Caged bees (10 individuals per cage) were starved for 2 hrs at room temperature (25℃), RH 50-70% prior to the test. Bees were fed sugar solution (50%) with different concentrations of pesticides for 1 hour (Laurino et al., 2011) using feeder and weighed (FX-200i, A&D, Korea) to estimate the amount of pesticides taken up by bees. Control bees were fed only sugar solution (50%). Followed starvation, the worker bees were fed with syrup adulterated with different pesticides using a feeder at the bottom of the cup for 1 hr. Subsequently, the worker bees were fed with sugar syrup supplemented with rosmarinic acid (100 μg/mL) for 48 hrs, and this procedure was repeated five times for each treatment. The feeder unit containing syrup alone was considered as control. The numbers of dead bees were recorded 48 hrs after feeding with syrup supplemented with rosmarinic acid. Worker bees were considered dead if they did not move after being touched with the fine-tipped brush.

2) Spray test

After transferring 10 individual honey bees onto the Petri dish (15 cm in diameter), we sprayed (from 15 cm distance, 10 times) the pesticide solution with 600 mL hand sprayers (KOMAX G600, Sansoo Co., LTD, Korea). Control bees were sprayed only pure water. Then those bees were transferred into testing plastic cages. One group were fed with 50% sugar solution (control group) and the other group (treatment group) were fed with 50% sugar solution with RA or G-3KM. The number of bee mortality were counted 48 hr after the treatment.

3) Statistical analysis

The LD50 values of 48 hr post exposure to 14 different pesticides against honey bee workers as well as those of 48 hr post exposure to sugar, RA or G-3KM with 6 more toxic pesticides were calculated using the Probit analysis in SPSS version 26 (IBM Corp., 2011) to determine the dose-mortality response curves. LC50 values of contact (spray) exposure were also calculated by Probit analysis considering 4.52 μL amount of pesticides deposited on each honey bees body during spray bioassay, the spray LD50 was presumed from LC50. We used the LD50, when calculating Hazard Quotients (HQ). HQ=field application rate/oral or contact (LD50) relative to the field application adopted for field concentration determination (Halm et al., 2006; Stoner and Eitzer, 2013; Abdu-Allah and Pittendrigh, 2018). If the HQ<50: harmless; 50<HQ<2500: slight to moderately toxic; HQ>2500: dangerous for bees (Villa et al., 2000).

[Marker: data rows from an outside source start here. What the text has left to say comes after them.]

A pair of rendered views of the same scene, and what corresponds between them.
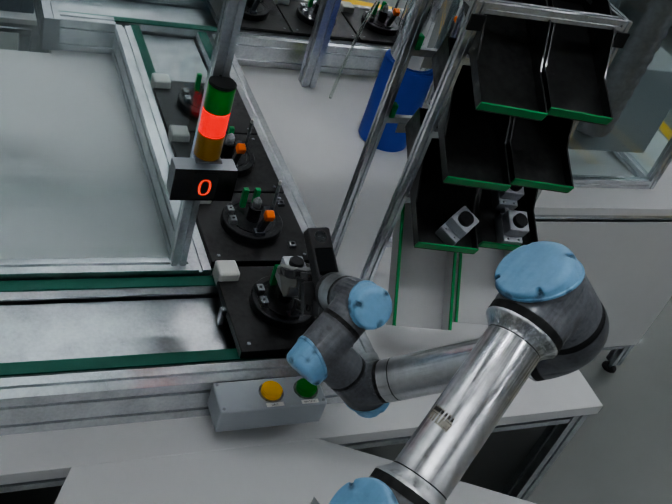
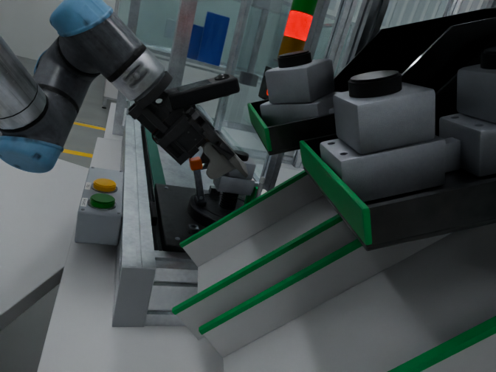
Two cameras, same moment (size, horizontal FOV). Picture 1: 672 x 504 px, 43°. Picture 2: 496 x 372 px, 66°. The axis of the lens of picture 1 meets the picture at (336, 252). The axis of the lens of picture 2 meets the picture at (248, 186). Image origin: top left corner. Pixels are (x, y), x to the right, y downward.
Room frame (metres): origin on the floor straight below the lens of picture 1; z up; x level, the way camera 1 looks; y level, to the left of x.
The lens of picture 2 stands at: (1.46, -0.57, 1.26)
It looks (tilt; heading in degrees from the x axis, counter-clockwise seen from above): 19 degrees down; 101
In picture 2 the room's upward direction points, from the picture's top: 15 degrees clockwise
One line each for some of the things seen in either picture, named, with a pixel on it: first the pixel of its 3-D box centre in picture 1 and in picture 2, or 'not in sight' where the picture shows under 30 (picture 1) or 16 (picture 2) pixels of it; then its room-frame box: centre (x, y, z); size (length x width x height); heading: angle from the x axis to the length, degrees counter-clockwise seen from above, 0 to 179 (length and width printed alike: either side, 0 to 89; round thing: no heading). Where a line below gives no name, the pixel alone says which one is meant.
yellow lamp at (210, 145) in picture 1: (209, 143); (291, 50); (1.31, 0.29, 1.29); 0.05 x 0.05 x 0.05
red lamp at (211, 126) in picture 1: (214, 120); (298, 26); (1.31, 0.29, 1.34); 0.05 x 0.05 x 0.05
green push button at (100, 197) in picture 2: (305, 388); (102, 203); (1.12, -0.04, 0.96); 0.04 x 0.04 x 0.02
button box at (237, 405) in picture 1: (267, 402); (102, 201); (1.08, 0.02, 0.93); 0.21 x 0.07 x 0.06; 122
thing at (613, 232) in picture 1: (511, 239); not in sight; (2.69, -0.60, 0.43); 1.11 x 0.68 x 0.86; 122
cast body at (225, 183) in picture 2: (291, 270); (241, 172); (1.32, 0.07, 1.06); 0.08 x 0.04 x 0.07; 33
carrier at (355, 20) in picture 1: (383, 14); not in sight; (2.85, 0.13, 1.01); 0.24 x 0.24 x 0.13; 32
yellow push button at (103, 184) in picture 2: (271, 391); (104, 187); (1.08, 0.02, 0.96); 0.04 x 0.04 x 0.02
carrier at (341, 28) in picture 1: (319, 6); not in sight; (2.72, 0.34, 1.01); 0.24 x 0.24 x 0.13; 32

A two-way analysis of variance (ANOVA) was conducted, followed by Tukey multiple-range tests at p<0.05 for mean separation, using Embedded on SPSS Statistics 26 (IBM Corp., 2011) to compare the statistical significance of differences in mortality between control, sugar, RA and G-3KM groups.


RESULTS

1. Oral and spray toxicity (48 h-LD50/LC50)

Honey bees (A. mellifera L.) exhibited different levels of susceptibility to 14 tested pesticides as shown in Table 2. The results of toxicity of 14 pesticides, belonging to different classes, to honey bees (A. mellifera L.) are summarized in Table 2 for the oral and spray bioassays. As indicated in Table 2 for the oral application, thiamethoxam was found to be the most toxic to honey bees (48h-LD50=0.0002 μg/bee), followed by emamectin benzoate (48h-LD50=0.002 μg/bee). Five of the tested pesticides (acequinocyl, cyflumetofen, fluxametamide, lufenuron, metaflumizone) showed the lowest toxicity to honey bees (LD50>100 μg/bee) on oral toxicity assay. When honey bees were subjected to 14 pesticides on spray toxicity assay, we observed similar toxicity profile as of the oral toxicity tests as indicated in Table 2.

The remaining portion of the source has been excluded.